▸ Your instructions
The answer should consist of each line from the data below that includes "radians".

▸ Recorded data
● ● ● ● ● ● ●

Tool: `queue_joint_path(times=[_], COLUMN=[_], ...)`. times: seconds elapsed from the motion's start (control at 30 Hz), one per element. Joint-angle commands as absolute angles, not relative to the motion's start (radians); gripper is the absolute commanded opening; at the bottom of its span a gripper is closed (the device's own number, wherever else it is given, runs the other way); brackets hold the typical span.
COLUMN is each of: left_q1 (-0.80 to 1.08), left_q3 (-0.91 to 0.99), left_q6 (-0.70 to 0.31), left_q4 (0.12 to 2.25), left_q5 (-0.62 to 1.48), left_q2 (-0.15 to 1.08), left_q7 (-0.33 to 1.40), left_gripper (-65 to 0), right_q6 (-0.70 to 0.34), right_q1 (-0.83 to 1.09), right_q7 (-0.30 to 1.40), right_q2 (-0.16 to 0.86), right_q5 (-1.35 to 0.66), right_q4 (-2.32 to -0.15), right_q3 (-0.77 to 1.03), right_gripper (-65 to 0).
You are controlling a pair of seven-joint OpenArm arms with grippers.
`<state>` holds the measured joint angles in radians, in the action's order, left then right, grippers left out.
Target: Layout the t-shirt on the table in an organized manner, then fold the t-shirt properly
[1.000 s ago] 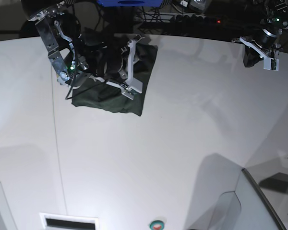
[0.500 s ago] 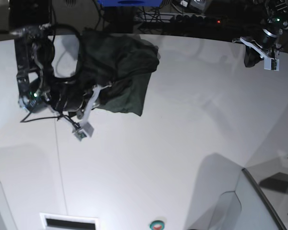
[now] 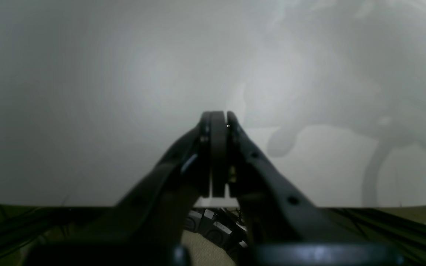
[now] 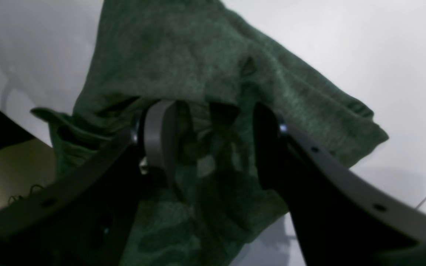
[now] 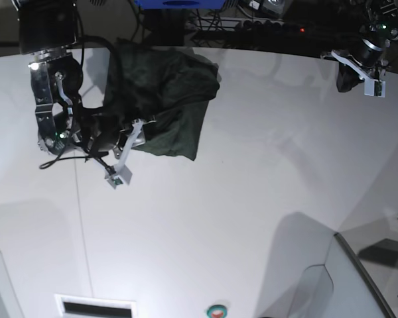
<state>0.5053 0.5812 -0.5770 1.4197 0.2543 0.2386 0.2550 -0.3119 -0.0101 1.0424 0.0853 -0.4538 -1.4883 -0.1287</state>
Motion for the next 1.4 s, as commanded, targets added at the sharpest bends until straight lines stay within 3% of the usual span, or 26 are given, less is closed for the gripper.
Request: queue_joint_path(times=[0.0, 0.17, 0.33, 0.67, 1.07, 1.37], left_q1=[0.513, 0.513, 0.515, 0.515, 0.513, 0.513], left_q3=[0.588, 0.588, 0.588, 0.588, 0.588, 0.588], left_q6=[-0.582, -0.582, -0.582, -0.582, -0.582, -0.582], left_q4=[1.434, 1.434, 1.434, 1.434, 1.434, 1.434], left_q5=[0.265, 0.265, 0.265, 0.265, 0.265, 0.263], left_q2=[0.254, 0.254, 0.254, 0.254, 0.254, 0.254], left_q7=[0.236, 0.236, 0.236, 0.236, 0.236, 0.236], left_gripper=[-65.0, -65.0, -65.0, -65.0, -65.0, -65.0], right_q6=[-0.318, -0.320, -0.363, -0.409, -0.403, -0.403], right_q1=[-0.028, -0.051, -0.061, -0.084, -0.139, -0.196], right_q7=[1.030, 1.029, 1.038, 1.098, 1.093, 1.050], right_q2=[0.088, 0.088, 0.087, -0.028, -0.087, -0.120], right_q5=[-0.466, -0.466, -0.466, -0.463, -0.458, -0.461], right_q4=[-1.492, -1.449, -1.449, -1.457, -1.454, -1.319], right_q3=[-0.128, -0.133, -0.134, -0.165, -0.234, -0.234], right_gripper=[-35.7, -52.8, -65.0, -64.5, -64.4, -64.4])
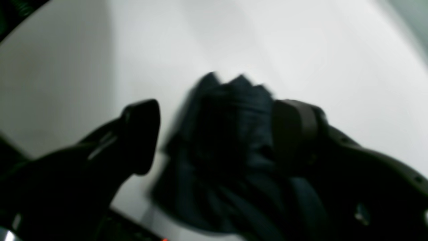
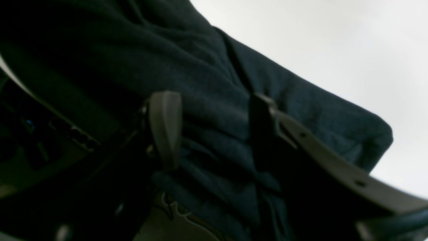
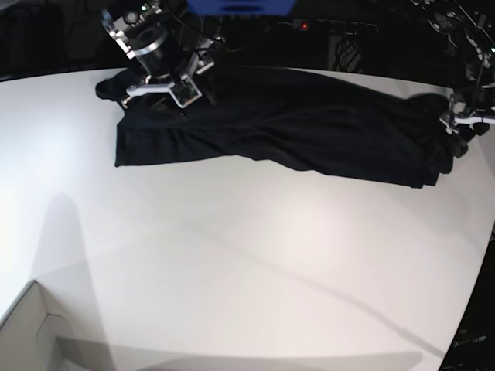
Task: Layout the t-shirt on the table in an organized manner, then fold the t-shirt properly
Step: 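Grasp the shirt's end with the left gripper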
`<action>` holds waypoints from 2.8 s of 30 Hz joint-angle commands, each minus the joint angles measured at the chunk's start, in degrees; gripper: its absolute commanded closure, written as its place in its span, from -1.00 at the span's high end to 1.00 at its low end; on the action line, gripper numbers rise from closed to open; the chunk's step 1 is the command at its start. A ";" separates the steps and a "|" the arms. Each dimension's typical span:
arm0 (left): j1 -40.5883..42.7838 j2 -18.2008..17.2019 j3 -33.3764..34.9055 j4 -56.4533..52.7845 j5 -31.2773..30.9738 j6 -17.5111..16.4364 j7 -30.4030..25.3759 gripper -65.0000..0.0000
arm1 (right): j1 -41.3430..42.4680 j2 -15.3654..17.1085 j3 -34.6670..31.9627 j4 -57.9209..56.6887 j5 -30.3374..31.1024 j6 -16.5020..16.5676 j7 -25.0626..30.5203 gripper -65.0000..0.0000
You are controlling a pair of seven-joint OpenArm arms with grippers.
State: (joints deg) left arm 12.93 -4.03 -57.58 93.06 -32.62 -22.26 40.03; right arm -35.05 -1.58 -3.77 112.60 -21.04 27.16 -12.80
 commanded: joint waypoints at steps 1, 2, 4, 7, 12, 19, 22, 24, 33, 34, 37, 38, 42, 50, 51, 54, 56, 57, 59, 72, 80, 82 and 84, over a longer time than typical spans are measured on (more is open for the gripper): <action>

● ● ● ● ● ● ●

▸ Your solution
Tool: `queue_joint_path(times=[_], COLUMN=[_], ...)`. times: seconds elapsed from the motion's start (control at 30 Hz), one per element. Joint-angle commands as absolute angles, not relative to the motion's start (radians); gripper is the absolute commanded opening; at the bottom of its span a gripper is closed (the device's own number, wherever else it is given, runs the other way); brackets hold the typical span.
`<state>` holds the measured joint angles in radians, in the action's order, left then right, grippers left out.

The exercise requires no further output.